Probability-based inverse characterization of the instantaneous pollutant source within a ventilation system

Once a biochemical pollutant is deliberately released into a ventilation system, the source information including the releasing time and location need to be determined promptly and accurately. Successful inversion algorithms to identify airborne contaminant source within enclosed spaces were deeply developed by previous studies. Such mathematical algorithms inversely simulate airflow and concentration field with numerous intricate inverse matrixes and spend plenty of time in the simulation process. However, tracking airborne pollutant sources within a ventilation system has a higher requirement on computation time due to the rapid spread of contaminants in high-speed airflow, which imposes a great challenge on model abstraction and method selection. This paper mainly focuses on a specific source identification scenario: characterizing an instantaneous pollutant source within a ventilation system by employing a probability-based inverse model.
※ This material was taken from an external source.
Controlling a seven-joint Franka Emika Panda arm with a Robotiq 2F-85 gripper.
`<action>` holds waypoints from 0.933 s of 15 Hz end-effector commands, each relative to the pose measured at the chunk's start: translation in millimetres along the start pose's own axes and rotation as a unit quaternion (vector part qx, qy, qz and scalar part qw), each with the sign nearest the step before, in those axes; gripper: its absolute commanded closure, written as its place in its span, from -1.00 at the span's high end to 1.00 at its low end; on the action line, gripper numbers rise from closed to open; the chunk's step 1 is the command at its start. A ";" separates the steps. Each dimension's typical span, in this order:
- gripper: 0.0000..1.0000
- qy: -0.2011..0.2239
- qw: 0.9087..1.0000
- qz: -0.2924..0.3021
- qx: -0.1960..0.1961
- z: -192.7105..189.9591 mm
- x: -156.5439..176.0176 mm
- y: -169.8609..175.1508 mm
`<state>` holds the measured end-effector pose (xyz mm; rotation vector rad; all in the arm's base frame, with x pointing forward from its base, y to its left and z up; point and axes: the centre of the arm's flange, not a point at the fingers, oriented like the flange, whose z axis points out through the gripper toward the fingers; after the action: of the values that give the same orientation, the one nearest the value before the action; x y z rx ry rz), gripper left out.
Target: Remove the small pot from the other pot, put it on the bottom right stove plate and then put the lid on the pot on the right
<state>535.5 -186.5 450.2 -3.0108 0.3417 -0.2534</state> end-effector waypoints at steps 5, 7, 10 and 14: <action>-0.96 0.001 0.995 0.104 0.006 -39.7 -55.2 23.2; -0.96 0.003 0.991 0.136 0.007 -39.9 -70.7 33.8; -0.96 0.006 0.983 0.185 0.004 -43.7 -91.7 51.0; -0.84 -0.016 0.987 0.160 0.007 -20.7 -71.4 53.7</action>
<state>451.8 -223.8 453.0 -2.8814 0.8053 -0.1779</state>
The mathematical model and the solving process of both forward propagation and backward identification of the source are investigated and proposed. To verify the feasibility of the forward model and to validate the applicability of the proposed inverse modeling, a concentration-measured experiment was conducted in a real-built ventilation system. The measured concentrations are used as model inputs to calculate the unconditional and the conditional backward time probability density function (PDF). Then, the impact of sensor errors, sensor number and the change of the operating status of the ventilation system on the results of source identification are discussed. Finally, the basis and limitations of this work are extensively commented.